Problem details - The lines below, from the one containing "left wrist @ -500" through the one containing "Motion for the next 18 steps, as", should be set down exactly, with no pictures and nothing else.
##############################
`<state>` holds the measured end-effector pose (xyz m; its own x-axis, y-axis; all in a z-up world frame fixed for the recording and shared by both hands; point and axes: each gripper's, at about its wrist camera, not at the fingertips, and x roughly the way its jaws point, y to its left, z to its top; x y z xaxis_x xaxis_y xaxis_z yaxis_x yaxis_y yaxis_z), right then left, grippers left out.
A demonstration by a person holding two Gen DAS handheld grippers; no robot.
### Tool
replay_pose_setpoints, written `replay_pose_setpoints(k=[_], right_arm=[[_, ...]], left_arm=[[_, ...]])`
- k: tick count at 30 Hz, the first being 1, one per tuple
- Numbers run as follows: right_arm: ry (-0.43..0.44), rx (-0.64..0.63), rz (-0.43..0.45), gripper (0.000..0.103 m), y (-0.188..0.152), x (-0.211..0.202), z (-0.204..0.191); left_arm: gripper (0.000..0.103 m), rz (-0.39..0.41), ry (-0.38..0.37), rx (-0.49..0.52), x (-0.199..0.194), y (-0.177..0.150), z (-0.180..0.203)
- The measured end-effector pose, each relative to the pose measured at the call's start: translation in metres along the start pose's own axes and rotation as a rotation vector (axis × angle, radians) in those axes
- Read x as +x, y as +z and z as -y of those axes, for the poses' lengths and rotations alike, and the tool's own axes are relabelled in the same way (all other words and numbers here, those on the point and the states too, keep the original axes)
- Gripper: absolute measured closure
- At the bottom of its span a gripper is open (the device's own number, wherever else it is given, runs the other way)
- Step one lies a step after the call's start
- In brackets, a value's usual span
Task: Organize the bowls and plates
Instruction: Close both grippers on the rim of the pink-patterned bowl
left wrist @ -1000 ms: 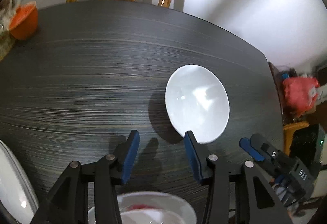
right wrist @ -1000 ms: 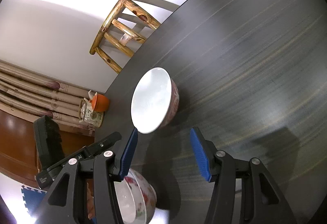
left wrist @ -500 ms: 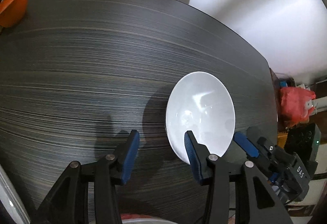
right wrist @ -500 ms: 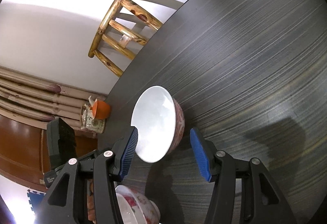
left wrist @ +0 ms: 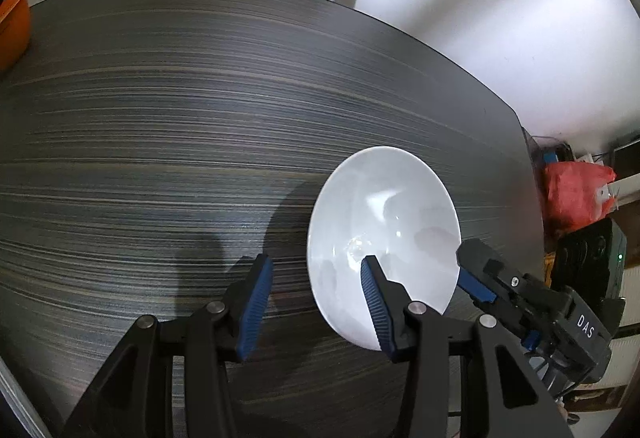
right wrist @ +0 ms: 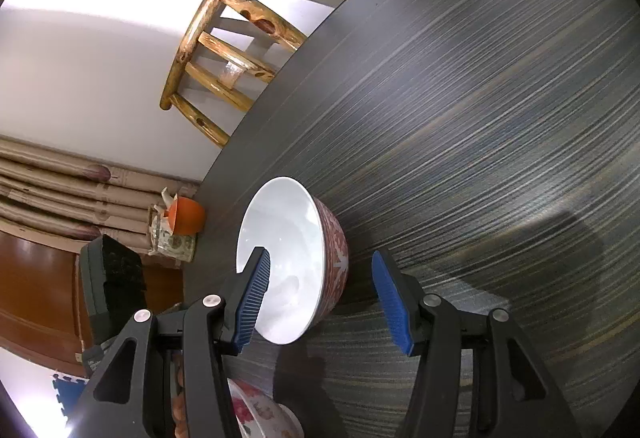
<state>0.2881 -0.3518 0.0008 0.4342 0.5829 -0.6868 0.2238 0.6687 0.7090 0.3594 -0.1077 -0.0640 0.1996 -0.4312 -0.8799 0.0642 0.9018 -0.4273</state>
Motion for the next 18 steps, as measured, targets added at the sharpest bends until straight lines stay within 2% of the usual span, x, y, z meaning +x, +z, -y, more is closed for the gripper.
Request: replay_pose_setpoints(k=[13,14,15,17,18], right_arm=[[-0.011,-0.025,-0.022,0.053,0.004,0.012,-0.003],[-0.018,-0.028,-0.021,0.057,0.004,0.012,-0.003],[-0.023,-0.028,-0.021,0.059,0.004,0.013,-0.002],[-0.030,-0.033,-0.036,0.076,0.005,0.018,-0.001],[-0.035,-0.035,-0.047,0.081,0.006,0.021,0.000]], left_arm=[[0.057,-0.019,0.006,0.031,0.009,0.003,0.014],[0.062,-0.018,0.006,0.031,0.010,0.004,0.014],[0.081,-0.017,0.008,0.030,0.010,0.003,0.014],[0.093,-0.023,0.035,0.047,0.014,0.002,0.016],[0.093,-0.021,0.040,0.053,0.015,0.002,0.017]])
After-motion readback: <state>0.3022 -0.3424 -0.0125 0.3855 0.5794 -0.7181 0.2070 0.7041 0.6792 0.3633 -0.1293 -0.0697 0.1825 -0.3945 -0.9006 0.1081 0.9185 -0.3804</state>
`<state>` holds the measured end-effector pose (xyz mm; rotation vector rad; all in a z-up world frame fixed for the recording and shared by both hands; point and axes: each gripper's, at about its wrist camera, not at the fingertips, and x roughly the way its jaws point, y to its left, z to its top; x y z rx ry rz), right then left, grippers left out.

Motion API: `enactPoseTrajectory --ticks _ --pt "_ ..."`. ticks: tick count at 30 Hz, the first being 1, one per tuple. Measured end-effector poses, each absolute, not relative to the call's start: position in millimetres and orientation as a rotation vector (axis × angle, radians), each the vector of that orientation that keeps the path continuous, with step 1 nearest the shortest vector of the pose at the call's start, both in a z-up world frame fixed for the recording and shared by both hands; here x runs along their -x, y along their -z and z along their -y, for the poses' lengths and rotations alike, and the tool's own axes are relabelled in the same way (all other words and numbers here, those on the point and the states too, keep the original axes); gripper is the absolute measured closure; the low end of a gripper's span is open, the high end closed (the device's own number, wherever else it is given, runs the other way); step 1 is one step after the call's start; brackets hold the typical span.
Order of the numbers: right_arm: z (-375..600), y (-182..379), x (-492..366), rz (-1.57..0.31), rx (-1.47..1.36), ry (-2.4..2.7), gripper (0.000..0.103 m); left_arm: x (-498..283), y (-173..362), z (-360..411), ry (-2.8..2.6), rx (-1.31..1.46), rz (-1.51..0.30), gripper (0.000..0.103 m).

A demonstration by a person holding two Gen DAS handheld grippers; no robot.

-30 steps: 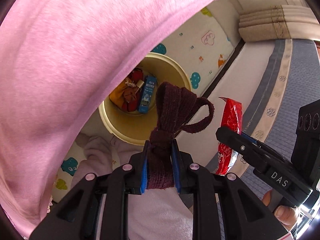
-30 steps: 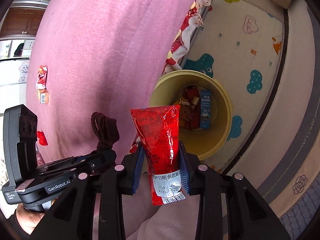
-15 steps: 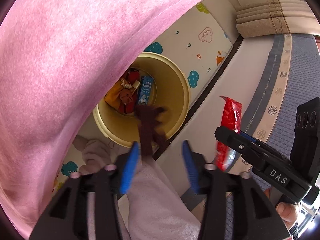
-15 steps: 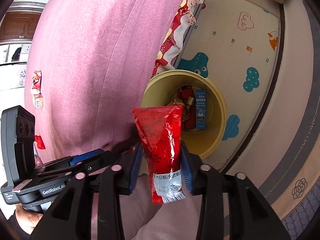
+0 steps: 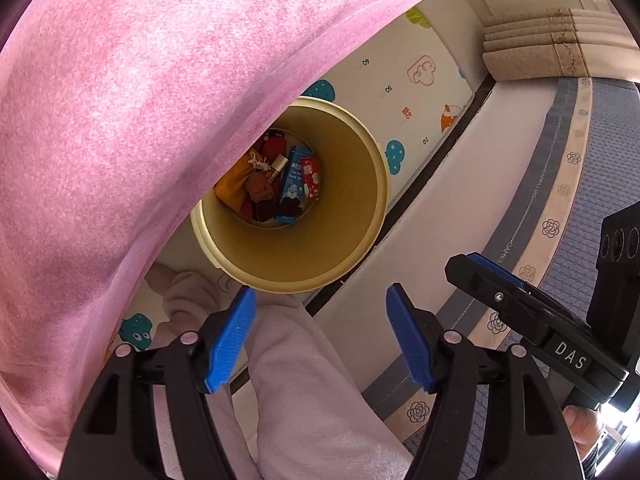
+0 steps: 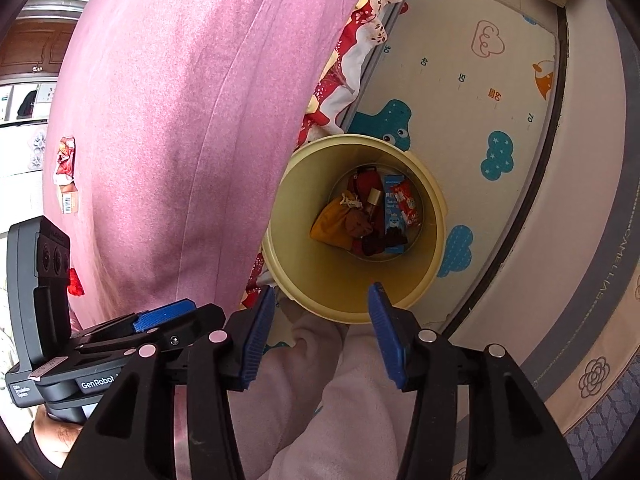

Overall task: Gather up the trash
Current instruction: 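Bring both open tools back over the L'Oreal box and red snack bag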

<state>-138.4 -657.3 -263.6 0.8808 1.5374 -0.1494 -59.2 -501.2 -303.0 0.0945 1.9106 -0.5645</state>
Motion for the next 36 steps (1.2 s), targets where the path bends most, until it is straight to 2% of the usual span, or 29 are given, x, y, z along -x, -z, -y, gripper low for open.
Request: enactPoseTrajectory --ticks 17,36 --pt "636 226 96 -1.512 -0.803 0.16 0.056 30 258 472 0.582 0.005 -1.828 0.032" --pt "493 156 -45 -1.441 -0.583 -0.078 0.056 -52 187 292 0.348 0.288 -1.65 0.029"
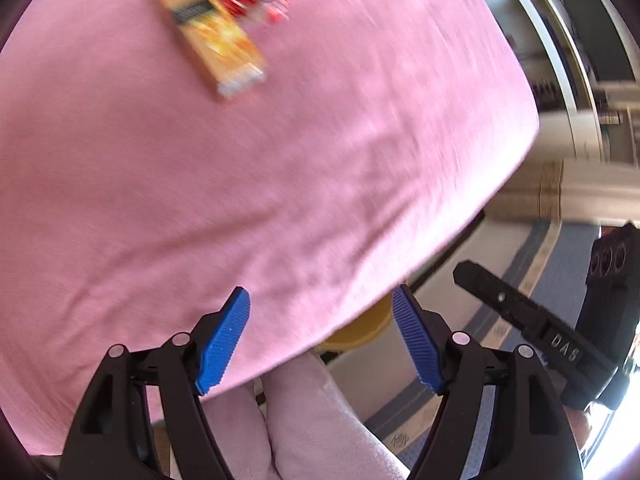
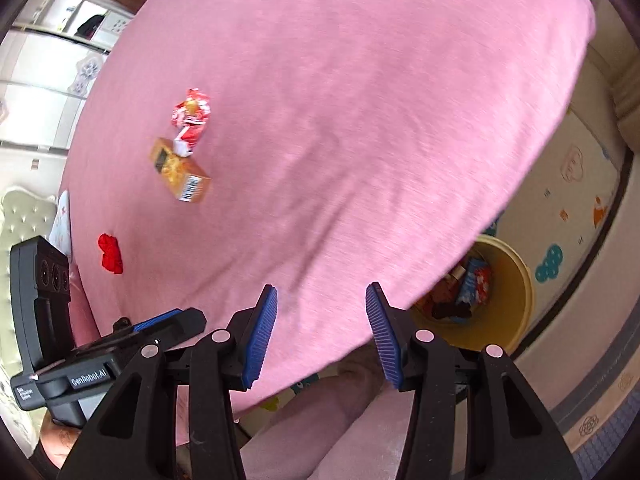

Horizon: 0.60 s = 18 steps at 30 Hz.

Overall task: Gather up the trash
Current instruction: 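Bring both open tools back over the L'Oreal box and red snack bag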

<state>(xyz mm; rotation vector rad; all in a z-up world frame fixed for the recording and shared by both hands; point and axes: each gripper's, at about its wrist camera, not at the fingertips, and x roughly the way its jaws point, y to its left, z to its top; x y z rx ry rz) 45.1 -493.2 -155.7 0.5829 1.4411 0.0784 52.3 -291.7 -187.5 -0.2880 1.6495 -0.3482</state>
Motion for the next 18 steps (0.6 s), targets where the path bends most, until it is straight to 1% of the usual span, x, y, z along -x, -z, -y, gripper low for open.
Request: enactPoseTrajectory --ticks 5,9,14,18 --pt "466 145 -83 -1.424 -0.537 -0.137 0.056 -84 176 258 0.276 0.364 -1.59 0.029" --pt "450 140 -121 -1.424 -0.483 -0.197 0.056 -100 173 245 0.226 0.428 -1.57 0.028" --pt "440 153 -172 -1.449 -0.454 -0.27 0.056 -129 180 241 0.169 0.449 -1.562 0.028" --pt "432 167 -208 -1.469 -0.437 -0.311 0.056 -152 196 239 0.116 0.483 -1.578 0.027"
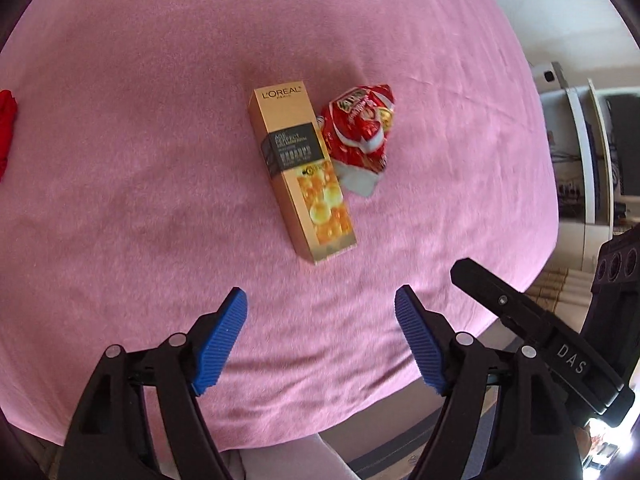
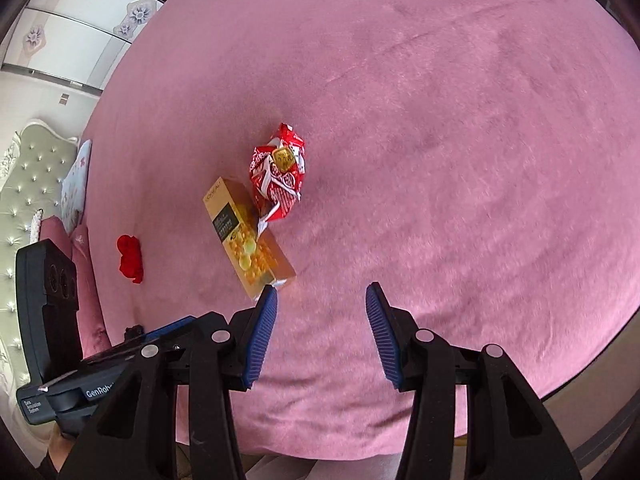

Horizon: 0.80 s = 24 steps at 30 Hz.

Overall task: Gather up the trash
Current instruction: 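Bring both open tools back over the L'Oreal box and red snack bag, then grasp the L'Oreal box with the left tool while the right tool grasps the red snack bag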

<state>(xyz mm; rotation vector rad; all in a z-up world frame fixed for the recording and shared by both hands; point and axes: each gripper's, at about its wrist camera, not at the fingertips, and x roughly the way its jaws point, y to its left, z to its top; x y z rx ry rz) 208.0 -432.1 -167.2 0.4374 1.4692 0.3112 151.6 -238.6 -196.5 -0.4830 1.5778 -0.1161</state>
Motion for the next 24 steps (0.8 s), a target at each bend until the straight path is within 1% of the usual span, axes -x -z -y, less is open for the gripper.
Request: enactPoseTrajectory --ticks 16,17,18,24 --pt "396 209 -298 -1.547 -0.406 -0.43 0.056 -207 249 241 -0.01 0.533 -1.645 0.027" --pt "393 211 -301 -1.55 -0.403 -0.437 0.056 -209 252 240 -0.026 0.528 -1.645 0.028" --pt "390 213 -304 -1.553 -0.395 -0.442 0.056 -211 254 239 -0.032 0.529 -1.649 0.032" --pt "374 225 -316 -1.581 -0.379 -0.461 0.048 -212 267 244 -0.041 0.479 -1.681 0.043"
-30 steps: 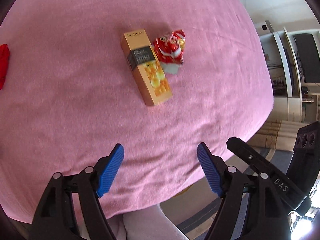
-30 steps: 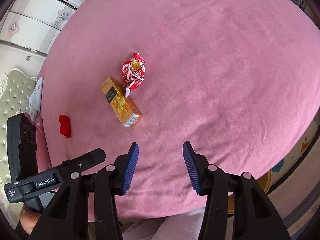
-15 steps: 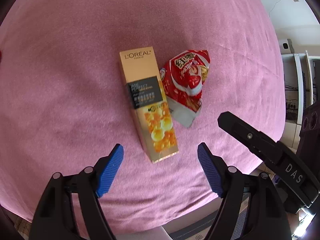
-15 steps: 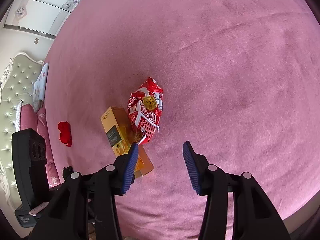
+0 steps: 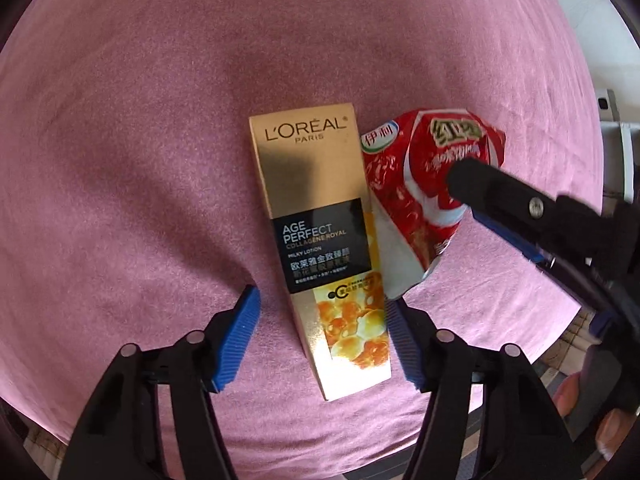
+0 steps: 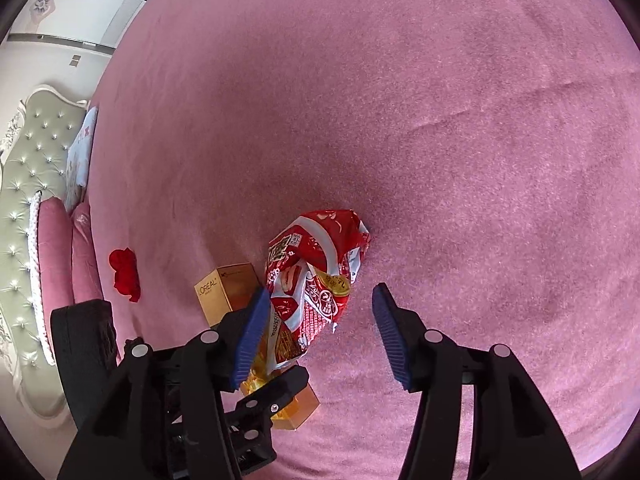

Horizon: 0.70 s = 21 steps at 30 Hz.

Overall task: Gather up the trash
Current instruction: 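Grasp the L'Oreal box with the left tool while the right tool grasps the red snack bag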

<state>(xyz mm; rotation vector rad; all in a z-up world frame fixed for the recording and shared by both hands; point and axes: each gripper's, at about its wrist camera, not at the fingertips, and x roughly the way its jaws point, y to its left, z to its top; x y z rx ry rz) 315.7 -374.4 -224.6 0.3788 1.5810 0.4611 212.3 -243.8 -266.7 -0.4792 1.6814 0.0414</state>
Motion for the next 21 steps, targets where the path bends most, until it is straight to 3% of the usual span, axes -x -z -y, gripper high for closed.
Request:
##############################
Result below -
left wrist @ -500 ms: 
right wrist @ -500 ms: 
left wrist @ +0 ms: 
right wrist @ +0 ms: 
<state>0.2881 -0.3518 0.0008 0.4342 0.5829 -0.6868 0.2238 0.6687 0.7090 0.3594 -0.1077 -0.0640 0.1996 -0.4312 -0.8799 0.0642 0.9018 -0.4273</state>
Motion for the next 18 steps, as measured, targets added at the sharpest bends until straight lines stay within 2% of the usual span, x, y, z meaning +x, +z, -y, more is closed for the gripper.

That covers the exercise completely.